In [1]:
import numpy as np
import pandas as pd
import seaborn as sns
import matplotlib.pyplot as plt
import seaborn as sns
import thinkstats2
import thinkplot
from sklearn.linear_model import LogisticRegression
from sklearn.metrics import accuracy_score, f1_score, mean_squared_error, confusion_matrix
from sklearn.model_selection import train_test_split
#forkity fork

# Assignment 4 - Classification

For this assignment, you'll need to perform a classification on a dataset, as well as do some prep work on the data. 

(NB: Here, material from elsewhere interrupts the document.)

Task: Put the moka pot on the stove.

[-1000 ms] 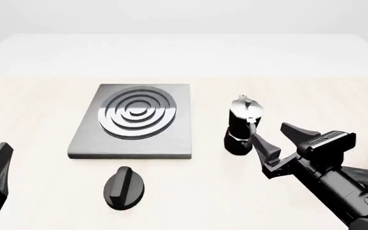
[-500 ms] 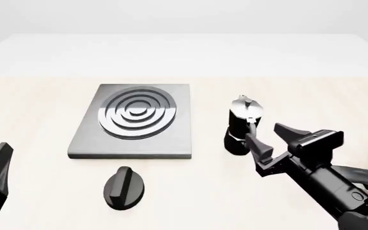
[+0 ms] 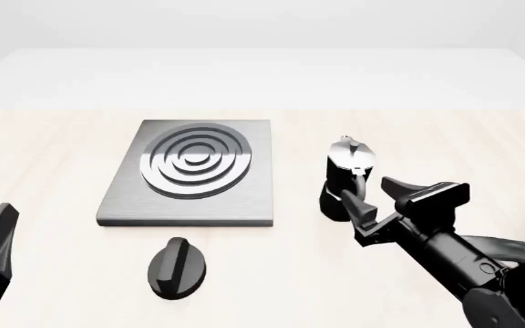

The exact steps of what you need to do are flexible and up to you to some degree, however you should consider some of the important things we've mentioned recently, such as:
<ul>
<li> Is the target balanced?
<li> Are there missing or erroneous values?
<li> Are there categorical or numerical features?
<li> Is there colinearity?
<li> Are there outliers?
<li> Should we normalize? 
<li> Do the distributions of the features give any indication that some may need work? 
</ul>

Basically, the data is in the original, potentially dirty, format, and you need to find what should be cleaned, and do the cleaning. There is not one "right" answer to what has to be done, and you'll probably need to do it with at least something of an iterative process - find an issue, correct it, check the data, repeat.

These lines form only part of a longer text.